Reproduce the full listing that follows, matching it exactly.

*** Opening Dataset extract ***

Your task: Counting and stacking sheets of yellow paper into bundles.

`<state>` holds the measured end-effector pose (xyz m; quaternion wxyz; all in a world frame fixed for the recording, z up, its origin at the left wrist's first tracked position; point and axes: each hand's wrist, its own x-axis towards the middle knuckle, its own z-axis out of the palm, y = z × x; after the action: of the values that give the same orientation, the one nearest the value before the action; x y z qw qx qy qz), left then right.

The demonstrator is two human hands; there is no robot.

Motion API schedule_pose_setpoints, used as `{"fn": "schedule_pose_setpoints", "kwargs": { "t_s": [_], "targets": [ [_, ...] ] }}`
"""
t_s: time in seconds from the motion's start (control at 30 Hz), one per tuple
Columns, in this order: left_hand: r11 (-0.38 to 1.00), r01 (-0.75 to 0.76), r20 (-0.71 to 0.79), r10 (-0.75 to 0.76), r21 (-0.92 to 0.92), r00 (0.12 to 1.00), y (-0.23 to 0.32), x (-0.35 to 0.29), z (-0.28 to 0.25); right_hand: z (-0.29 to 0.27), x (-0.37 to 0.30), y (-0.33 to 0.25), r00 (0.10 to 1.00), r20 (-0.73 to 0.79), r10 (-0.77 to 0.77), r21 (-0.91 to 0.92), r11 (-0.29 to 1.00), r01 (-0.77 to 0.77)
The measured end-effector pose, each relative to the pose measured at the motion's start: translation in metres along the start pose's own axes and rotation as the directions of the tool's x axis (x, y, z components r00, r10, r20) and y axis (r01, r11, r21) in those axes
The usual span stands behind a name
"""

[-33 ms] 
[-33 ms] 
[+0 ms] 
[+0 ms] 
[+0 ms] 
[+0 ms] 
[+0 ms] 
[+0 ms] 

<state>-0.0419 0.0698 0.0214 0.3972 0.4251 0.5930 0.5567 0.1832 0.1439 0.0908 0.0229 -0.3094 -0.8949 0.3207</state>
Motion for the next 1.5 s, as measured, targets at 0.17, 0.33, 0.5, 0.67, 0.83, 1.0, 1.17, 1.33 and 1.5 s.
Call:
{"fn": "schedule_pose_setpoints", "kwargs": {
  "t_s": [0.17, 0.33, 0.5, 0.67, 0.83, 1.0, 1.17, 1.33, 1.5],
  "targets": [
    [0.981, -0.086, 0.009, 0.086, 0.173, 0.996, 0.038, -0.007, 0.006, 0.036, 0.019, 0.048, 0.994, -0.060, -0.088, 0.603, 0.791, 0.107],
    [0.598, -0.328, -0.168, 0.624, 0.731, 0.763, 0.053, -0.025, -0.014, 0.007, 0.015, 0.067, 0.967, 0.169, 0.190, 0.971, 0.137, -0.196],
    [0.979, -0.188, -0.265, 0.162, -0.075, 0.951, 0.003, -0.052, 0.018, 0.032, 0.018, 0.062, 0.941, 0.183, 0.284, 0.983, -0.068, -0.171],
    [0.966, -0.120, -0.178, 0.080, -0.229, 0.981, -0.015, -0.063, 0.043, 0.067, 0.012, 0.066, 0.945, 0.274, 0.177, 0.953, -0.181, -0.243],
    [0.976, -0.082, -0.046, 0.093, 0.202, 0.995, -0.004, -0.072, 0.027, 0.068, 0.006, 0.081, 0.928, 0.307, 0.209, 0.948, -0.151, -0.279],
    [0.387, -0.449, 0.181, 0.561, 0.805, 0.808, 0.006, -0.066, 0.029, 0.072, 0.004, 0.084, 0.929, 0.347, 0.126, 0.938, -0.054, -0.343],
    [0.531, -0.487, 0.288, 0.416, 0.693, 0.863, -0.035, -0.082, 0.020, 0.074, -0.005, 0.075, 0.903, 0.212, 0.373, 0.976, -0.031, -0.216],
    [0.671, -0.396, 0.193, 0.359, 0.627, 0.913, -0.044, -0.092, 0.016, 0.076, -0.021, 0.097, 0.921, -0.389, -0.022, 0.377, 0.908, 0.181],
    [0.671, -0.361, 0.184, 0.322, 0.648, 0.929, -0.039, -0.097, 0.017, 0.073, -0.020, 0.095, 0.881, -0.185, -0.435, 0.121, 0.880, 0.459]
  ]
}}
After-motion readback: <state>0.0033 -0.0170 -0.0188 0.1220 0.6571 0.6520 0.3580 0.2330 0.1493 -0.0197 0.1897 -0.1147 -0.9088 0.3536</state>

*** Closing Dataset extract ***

▶ Exercise solution:
Your task: Counting and stacking sheets of yellow paper into bundles.

`<state>` holds the measured end-effector pose (xyz m; quaternion wxyz; all in a world frame fixed for the recording, z up, its origin at the left wrist's first tracked position; point and axes: each hand's wrist, its own x-axis towards the middle knuckle, its own z-axis out of the palm, y = z × x; after the action: of the values that give the same orientation, the one nearest the value before the action; x y z qw qx qy qz), left then right.

The demonstrator is two human hands; there is no robot.

Motion API schedule_pose_setpoints, used as `{"fn": "schedule_pose_setpoints", "kwargs": { "t_s": [_], "targets": [ [_, ...] ] }}`
"""
t_s: time in seconds from the motion's start (control at 30 Hz), one per tuple
Columns, in this order: left_hand: r11 (-0.38 to 1.00), r01 (-0.75 to 0.76), r20 (-0.71 to 0.79), r10 (-0.75 to 0.76), r21 (-0.92 to 0.92), r00 (0.12 to 1.00), y (-0.23 to 0.32), x (-0.35 to 0.29), z (-0.28 to 0.25); right_hand: z (-0.29 to 0.27), x (-0.37 to 0.30), y (-0.33 to 0.25), r00 (0.10 to 1.00), r20 (-0.73 to 0.79), r10 (-0.77 to 0.77), r21 (-0.91 to 0.92), r11 (-0.29 to 1.00), r01 (-0.77 to 0.77)
The measured end-effector pose, each relative to the pose measured at the motion's start: translation in metres along the start pose's own axes and rotation as the directions of the tool's x axis (x, y, z components r00, r10, r20) and y axis (r01, r11, r21) in those axes
The usual span stands behind a name
"""

[-33 ms] 
[-33 ms] 
[+0 ms] 
[+0 ms] 
[+0 ms] 
[+0 ms] 
[+0 ms] 
[+0 ms] 

<state>-0.0419 0.0698 0.0214 0.3972 0.4251 0.5930 0.5567 0.1832 0.1439 0.0908 0.0229 -0.3094 -0.8949 0.3207</state>
Motion for the next 1.5 s, as measured, targets at 0.17, 0.33, 0.5, 0.67, 0.83, 1.0, 1.17, 1.33 and 1.5 s.
Call:
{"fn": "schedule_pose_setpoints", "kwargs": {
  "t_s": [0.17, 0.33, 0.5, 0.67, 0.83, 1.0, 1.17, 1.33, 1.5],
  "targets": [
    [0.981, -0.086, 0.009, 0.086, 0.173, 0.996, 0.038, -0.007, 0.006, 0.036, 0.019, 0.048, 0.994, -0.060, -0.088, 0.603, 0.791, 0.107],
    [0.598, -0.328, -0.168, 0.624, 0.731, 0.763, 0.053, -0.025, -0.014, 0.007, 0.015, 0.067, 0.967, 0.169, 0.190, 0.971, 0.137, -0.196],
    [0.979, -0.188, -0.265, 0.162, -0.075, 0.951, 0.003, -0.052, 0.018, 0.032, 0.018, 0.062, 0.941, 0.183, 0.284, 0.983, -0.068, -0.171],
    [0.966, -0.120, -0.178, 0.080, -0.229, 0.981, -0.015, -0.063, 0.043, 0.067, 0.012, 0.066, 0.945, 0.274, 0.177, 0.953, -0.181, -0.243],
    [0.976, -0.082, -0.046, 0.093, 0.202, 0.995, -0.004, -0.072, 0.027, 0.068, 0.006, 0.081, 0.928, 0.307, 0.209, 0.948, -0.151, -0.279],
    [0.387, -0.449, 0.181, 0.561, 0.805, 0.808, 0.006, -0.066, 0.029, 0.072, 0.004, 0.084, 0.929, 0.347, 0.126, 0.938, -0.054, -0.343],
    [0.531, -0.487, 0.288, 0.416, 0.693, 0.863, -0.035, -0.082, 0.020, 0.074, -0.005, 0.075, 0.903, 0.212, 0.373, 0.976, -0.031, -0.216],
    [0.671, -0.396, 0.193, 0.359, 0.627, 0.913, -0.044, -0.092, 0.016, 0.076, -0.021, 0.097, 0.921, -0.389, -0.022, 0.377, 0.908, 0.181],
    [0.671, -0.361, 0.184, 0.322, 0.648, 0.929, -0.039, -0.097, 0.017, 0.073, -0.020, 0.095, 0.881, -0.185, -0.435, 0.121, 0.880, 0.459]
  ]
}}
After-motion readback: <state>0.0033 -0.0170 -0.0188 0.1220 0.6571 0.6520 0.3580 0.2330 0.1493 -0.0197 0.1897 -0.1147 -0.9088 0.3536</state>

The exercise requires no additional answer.